**REQUIRED ACTION**. Once the line holding "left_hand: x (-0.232" is found in the listing below, write it out and each later line exactly, up to and including the one holding "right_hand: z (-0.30".

**RECORDED DATA**.
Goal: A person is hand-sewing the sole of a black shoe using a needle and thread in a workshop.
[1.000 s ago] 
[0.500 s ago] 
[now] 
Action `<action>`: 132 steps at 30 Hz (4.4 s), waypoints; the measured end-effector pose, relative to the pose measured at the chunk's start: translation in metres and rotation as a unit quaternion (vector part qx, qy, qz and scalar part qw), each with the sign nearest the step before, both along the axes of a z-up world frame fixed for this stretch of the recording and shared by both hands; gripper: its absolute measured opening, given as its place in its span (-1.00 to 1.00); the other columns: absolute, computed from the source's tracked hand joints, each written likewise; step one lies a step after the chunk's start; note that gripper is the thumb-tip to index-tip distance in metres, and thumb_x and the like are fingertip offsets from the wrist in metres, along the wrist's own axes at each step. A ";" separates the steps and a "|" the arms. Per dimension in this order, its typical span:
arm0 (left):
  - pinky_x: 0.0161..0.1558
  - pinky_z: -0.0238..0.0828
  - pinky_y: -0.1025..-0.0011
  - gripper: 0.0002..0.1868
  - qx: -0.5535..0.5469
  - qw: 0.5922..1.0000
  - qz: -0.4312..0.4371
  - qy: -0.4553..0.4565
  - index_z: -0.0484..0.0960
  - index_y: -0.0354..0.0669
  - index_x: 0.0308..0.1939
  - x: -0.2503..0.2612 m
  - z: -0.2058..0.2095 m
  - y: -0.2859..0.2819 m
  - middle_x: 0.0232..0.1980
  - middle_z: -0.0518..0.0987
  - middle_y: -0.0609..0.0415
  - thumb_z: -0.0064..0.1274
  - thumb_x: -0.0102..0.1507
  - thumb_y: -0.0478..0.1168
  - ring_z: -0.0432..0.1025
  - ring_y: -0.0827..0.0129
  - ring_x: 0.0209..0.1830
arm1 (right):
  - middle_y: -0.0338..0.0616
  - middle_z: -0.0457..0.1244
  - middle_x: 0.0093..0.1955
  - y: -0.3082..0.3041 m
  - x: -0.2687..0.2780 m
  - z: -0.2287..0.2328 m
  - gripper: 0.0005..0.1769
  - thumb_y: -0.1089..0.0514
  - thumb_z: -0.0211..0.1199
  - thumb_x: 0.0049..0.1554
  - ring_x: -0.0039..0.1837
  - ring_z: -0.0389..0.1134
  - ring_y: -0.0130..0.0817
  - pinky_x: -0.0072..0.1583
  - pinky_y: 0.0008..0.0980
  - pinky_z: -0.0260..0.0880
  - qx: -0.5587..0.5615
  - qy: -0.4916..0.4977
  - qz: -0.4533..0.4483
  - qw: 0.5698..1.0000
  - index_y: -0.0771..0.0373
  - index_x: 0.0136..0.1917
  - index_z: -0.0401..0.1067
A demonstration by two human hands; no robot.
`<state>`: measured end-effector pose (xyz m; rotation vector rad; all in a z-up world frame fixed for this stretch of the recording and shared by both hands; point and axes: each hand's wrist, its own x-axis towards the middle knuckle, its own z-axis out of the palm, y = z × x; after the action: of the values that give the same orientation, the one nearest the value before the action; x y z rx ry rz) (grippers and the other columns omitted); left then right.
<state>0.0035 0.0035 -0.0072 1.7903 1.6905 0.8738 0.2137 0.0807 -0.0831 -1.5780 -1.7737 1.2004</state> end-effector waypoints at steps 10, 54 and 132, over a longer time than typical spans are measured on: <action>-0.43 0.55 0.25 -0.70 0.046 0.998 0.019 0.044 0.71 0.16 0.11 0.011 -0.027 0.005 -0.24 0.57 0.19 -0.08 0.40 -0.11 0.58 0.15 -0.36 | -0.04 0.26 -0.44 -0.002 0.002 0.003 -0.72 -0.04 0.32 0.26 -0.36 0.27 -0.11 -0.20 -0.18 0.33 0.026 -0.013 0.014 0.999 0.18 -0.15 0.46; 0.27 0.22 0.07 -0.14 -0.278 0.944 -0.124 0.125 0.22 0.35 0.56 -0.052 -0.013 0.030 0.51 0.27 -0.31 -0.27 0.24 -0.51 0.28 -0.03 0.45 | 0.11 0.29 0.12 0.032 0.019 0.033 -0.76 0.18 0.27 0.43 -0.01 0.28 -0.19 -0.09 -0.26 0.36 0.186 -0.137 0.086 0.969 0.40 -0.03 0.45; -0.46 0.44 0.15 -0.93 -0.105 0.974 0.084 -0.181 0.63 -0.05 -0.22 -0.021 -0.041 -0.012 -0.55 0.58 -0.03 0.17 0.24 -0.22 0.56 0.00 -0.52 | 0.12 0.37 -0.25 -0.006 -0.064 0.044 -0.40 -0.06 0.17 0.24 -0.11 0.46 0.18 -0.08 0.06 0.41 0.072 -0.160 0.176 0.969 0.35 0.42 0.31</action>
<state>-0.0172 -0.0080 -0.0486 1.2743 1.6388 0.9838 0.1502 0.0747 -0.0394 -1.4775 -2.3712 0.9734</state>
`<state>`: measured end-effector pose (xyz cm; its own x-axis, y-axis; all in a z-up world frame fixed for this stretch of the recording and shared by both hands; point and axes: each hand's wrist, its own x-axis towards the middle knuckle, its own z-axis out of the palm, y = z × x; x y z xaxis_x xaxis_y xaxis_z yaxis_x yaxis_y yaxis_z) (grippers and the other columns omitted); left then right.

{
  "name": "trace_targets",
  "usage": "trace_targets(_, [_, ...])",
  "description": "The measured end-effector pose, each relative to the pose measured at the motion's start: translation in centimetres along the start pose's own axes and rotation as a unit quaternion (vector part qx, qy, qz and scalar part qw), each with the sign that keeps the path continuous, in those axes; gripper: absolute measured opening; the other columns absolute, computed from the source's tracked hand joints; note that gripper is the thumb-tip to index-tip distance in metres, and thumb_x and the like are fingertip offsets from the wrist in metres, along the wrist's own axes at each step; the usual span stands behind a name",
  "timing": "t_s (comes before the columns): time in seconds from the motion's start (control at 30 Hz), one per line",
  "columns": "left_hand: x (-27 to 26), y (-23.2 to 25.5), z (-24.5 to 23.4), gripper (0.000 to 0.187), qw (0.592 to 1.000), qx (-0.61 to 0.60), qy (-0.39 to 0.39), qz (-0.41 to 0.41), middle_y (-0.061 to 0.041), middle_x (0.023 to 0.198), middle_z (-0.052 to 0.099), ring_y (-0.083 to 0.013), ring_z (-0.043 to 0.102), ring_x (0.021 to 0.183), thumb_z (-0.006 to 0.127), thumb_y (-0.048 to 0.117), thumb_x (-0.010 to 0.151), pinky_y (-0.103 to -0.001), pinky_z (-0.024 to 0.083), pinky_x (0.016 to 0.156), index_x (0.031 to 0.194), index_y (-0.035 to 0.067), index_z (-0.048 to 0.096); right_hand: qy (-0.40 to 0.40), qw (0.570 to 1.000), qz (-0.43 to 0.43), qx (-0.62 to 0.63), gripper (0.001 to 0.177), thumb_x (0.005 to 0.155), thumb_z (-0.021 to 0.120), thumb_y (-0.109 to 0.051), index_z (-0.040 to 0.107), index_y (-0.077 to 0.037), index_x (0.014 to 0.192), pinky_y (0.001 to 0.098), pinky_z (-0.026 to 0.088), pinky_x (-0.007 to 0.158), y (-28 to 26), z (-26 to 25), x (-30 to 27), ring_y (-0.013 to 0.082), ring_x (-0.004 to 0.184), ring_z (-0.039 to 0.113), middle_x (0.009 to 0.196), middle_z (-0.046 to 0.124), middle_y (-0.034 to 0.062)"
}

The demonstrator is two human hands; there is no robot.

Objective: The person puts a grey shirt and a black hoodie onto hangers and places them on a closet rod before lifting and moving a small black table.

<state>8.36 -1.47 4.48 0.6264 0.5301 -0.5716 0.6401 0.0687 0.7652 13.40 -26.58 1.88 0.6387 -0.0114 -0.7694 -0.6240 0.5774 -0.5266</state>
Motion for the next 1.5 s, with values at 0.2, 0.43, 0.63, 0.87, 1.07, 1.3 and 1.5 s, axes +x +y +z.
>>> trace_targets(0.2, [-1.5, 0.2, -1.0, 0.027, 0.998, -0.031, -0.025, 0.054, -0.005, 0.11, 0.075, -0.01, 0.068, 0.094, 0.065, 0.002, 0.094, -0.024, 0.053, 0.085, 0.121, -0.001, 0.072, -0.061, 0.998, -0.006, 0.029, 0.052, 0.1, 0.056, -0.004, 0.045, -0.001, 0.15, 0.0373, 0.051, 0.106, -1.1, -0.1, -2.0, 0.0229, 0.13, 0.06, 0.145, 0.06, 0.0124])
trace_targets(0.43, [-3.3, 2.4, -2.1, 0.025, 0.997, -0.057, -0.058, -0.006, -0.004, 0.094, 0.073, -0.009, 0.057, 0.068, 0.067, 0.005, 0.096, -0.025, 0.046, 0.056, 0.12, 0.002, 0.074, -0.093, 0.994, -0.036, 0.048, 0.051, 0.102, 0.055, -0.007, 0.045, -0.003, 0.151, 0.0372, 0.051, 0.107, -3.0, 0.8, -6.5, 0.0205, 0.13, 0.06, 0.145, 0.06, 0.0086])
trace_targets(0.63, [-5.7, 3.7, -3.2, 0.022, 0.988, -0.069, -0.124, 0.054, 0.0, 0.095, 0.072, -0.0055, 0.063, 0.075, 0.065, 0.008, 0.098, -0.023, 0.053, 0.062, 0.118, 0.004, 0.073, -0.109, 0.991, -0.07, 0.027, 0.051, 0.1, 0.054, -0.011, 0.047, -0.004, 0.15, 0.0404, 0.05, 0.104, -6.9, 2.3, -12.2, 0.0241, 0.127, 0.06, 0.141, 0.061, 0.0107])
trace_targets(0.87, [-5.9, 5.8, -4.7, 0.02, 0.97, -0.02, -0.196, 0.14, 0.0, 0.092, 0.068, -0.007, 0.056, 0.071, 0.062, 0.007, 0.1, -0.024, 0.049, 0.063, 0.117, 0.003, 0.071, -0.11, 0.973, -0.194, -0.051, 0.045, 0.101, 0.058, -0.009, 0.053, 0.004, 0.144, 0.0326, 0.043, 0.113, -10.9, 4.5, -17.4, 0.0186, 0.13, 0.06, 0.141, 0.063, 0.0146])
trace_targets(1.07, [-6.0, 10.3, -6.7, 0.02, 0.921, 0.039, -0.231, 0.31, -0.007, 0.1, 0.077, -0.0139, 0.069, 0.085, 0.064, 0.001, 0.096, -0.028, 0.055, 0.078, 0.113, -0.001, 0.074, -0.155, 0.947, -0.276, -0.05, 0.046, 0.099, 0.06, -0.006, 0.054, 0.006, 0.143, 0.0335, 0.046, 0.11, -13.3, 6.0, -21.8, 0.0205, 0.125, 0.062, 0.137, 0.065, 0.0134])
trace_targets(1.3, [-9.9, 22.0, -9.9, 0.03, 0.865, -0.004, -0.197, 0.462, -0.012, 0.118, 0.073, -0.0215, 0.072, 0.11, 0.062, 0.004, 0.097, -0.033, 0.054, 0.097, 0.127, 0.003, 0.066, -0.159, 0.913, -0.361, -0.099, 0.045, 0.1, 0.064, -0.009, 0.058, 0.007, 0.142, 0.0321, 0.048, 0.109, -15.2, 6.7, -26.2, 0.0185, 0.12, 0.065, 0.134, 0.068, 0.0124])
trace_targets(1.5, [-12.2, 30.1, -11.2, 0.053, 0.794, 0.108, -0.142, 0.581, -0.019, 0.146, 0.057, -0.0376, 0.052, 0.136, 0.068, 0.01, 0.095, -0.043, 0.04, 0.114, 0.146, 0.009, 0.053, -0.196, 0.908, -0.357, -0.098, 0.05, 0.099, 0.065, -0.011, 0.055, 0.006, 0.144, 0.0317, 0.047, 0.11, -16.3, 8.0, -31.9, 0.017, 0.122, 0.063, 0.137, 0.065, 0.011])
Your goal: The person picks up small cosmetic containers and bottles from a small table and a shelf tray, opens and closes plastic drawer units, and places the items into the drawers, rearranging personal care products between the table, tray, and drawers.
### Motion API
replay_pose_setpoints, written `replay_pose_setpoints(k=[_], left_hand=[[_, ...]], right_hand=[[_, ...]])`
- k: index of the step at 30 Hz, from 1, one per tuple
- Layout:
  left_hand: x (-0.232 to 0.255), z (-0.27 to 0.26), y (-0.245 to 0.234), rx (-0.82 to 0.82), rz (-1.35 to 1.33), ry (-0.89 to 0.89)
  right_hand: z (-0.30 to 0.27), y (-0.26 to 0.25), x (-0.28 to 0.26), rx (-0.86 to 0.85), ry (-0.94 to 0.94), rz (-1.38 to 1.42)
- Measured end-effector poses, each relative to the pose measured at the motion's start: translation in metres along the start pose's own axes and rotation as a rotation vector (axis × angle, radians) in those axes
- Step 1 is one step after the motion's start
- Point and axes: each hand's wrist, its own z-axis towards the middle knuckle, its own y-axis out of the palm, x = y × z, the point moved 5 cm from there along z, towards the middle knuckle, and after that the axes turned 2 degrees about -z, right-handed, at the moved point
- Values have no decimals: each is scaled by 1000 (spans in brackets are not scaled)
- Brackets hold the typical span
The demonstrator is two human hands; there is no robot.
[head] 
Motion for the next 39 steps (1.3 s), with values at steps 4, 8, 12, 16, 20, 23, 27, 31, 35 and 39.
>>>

**EXERCISE RESPONSE**.
  left_hand: x (-0.232 to 0.255), z (-0.27 to 0.26), y (-0.245 to 0.234), rx (-0.82 to 0.82), rz (-1.35 to 1.33), ry (-0.89 to 0.89)
  right_hand: z (-0.30 to 0.27), y (-0.26 to 0.25), x (-0.28 to 0.26), rx (-0.86 to 0.85), ry (-0.94 to 0.94), rz (-1.38 to 1.42)

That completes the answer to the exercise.